White Star’s largest liner

Cover for Majestic bookA hardback book covering the design, construction and service of White Star Line’s express liner Majestic.

Built by Blohm & Voss for Hamburg America, Bismarck was to have been the third of Albert Ballin’s planned trio of super liners, designed to dominate the North Atlantic .

Although launched, sadly the tragic outbreak of the Great War in August 1914 interrupted her completion, and throughout the war she lay at her builders, only half-built.

Reparations then to White Star Line as Majestic

Following the Armistice, the still-incomplete liner was ceded to White Star as reparations, and was completed by the builders. Once finished, she was renamed Majestic, and finally entered the prestigious trans-Atlantic service to New York, although she never competed for the Blue Riband.

Popular for a number of years, she generally enjoyed good passenger numbers. However, the quotas imposed on immigrants by the US authorities, coupled with Prohibition and the Great Depression, impacted on her success. Her grand interiors and immense size were redolent of an era that had passed.

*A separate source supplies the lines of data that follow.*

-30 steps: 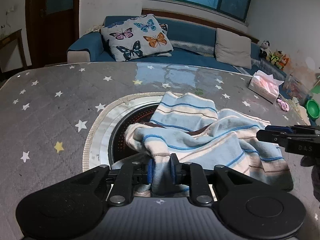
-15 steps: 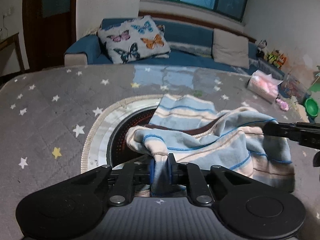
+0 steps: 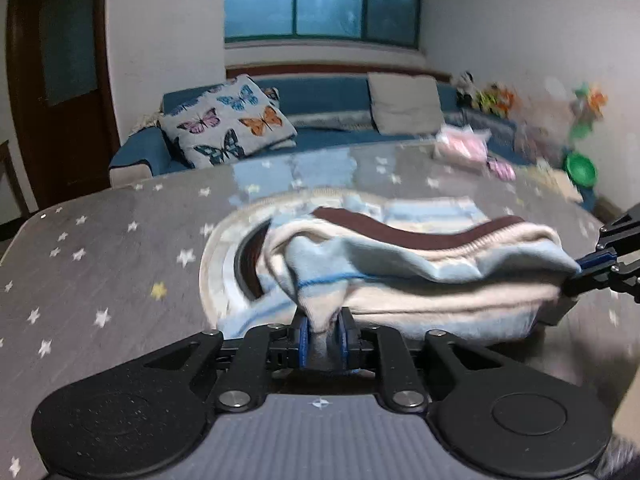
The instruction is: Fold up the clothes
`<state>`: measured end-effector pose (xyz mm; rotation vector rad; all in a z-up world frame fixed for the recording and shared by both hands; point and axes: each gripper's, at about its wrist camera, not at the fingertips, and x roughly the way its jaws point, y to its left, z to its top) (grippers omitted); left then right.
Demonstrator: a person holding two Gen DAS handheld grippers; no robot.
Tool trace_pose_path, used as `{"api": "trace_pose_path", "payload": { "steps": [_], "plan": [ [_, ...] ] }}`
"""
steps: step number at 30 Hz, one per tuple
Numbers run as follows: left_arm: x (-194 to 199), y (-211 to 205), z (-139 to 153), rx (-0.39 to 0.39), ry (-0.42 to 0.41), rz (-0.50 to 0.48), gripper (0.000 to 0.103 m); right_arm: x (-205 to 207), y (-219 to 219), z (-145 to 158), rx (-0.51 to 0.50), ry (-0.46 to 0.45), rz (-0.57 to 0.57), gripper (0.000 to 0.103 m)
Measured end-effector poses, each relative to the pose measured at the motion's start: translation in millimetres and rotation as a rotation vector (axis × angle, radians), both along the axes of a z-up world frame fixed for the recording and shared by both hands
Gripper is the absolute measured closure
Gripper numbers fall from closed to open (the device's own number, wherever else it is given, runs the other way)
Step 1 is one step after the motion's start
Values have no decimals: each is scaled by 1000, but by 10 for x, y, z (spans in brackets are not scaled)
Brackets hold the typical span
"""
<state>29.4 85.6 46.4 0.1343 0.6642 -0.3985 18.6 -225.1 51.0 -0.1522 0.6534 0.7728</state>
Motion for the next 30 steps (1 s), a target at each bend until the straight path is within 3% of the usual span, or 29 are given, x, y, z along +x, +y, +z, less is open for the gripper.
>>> {"api": "trace_pose_path", "payload": {
  "steps": [4, 8, 13, 15, 21, 30],
  "plan": [
    [-192, 150, -16, 33, 0, 7, 82, -213, -34, -85, -32, 70, 43, 92],
    [-271, 303, 141, 23, -43, 44, 65, -270, -126, 21, -11, 66, 28, 92],
    [-214, 349, 315, 7, -88, 89, 58, -89, -109, 93, 33, 37, -42, 83],
    [-98, 279, 310, 4, -71, 104, 56, 18, -10, -2, 28, 46, -52, 74],
    [436, 31, 139, 0, 36, 136, 55, 251, 196, -328, -38, 126, -56, 74],
    [1395, -287, -243, 51, 170, 162, 55, 681, -186, -231, -58, 98, -240, 73]
  ]
}}
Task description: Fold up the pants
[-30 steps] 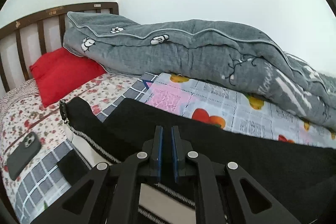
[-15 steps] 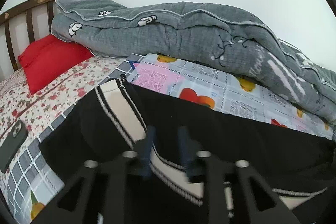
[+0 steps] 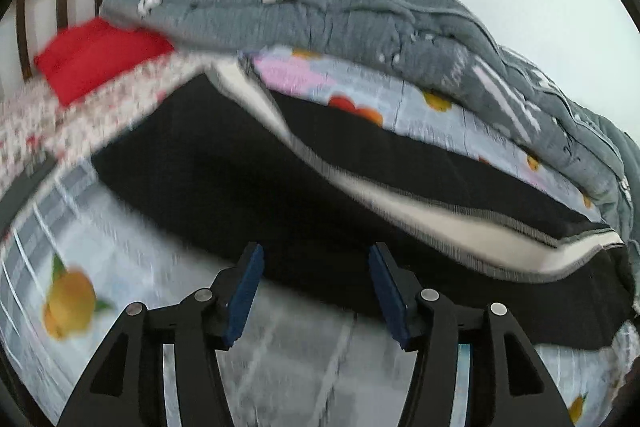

With the merger of Cunard and White Star in 1934, the combined fleet was rapidly culled to effect the necessary economies to enable the new company to survive, and in 1936 it was announced that she was to be scrapped.

Conversion to HMS Caledonia

At the last minute she was sold to the British Admiralty and extensively converted into a training establishment for young seamen and artificers, as HMS Caledonia. Moored at Rosyth, she caught fire soon after the declaration of World War II and was gutted.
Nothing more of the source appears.